**ACTION ITEM**: Filter the listing below, please, and copy only the lines with the word "them".

**DATA PROVIDED**:
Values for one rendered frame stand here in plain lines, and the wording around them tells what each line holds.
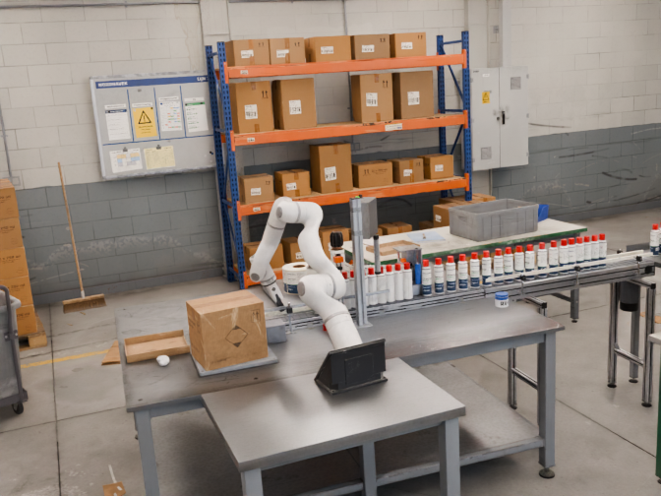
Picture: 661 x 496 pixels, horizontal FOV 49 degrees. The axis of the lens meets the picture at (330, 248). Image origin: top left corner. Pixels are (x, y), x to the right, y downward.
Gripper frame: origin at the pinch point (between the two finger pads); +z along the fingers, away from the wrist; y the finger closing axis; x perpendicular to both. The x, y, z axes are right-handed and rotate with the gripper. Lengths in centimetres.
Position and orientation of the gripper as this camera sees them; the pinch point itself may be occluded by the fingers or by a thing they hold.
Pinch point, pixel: (281, 307)
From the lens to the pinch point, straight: 381.4
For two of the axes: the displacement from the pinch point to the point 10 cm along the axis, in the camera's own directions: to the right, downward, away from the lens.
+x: -8.7, 4.5, -1.9
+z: 3.8, 8.7, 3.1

**EXERCISE ANSWER**:
Values for one rendered frame stand here in plain lines, and the wording around them tells what each line holds.
Position and orientation of the gripper as this camera sees them; the pinch point itself may be occluded by the fingers or by a thing they hold.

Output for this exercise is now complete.